Idid Clan's second argument, that the Land Court erred in assuming clans and lineages are distinct, is also unpersuasive. The Land Court merely expressed the "general view" that lineage- and clan-owned lands are separate. It thus rejected Idid's contention that a claim to a portion of the property by the Omtilou Lineage, a lineage of Idid Clan, supported Idid Clan's claim to the land. The Land Court acknowledged that some clans view lineages as non-distinct, but stated that Idid Clan made no showing that such was the case as between the Idid Clan and the Omtilou lineage. Because Idid Clan had the burden of proof and presented no evidence on the matter, it was not clear error for the Land Court to conclude that the clan and lineage were separate entities.

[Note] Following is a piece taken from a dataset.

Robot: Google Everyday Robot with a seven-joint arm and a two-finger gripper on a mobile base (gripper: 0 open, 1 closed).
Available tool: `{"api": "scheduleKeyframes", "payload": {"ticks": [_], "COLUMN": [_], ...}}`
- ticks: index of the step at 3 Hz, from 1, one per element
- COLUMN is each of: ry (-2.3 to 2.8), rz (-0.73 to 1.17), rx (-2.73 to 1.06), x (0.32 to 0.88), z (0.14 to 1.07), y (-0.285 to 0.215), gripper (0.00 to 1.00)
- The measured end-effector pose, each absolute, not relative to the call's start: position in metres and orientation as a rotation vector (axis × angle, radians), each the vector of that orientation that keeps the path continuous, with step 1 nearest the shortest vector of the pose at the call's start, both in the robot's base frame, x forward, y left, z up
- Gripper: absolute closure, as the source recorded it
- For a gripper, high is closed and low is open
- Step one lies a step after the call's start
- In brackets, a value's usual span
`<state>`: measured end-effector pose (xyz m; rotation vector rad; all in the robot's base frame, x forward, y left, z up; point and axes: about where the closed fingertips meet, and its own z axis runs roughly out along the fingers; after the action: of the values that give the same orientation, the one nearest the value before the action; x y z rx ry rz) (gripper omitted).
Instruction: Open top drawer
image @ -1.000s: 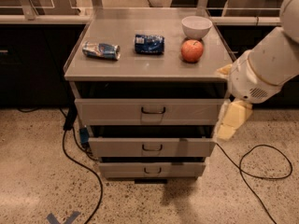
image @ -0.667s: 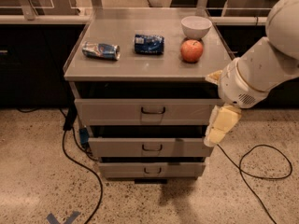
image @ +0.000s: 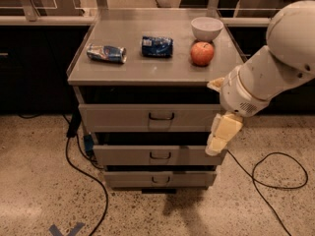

Finally, Idid Clan's third argument fails for the same reason Ngarngchibel's similar claim fails: it was waived. At no point during the proceedings below did Idid Clan contend that KSPLA, by virtue of the 1982 quitclaim deed's omissions, could not be awarded the land. Again, while it may be unclear whether PPLA or KSPLA has the best case for title to the land, such confusion does not relieve Idid of its burden to prove the merits of its own claim.


Conclusion


For the foregoing reasons, we AFFIRM the Land Court's determination that neither Ngarngchibel nor Idid Clan met its burden under 35 PNC § 1304(b).


Dated this 23rd day of February, 2012


ARTHUR NGIRAKLSONG
Chief Justice


KATHERINE A. MARAMAN
Part-Time Associate Justice


RICHARD H. BENSON
Part-Time Associate Justice


[2] One parcel, not subject to this appeal, was awarded to the Roman Tmetuchl Family Trust.
[3] When it filed its brief, Ngarngedchibel was the only appellant. Ngarngedchibel does not explain on appeal why its claim should prevail over Idid Clan's.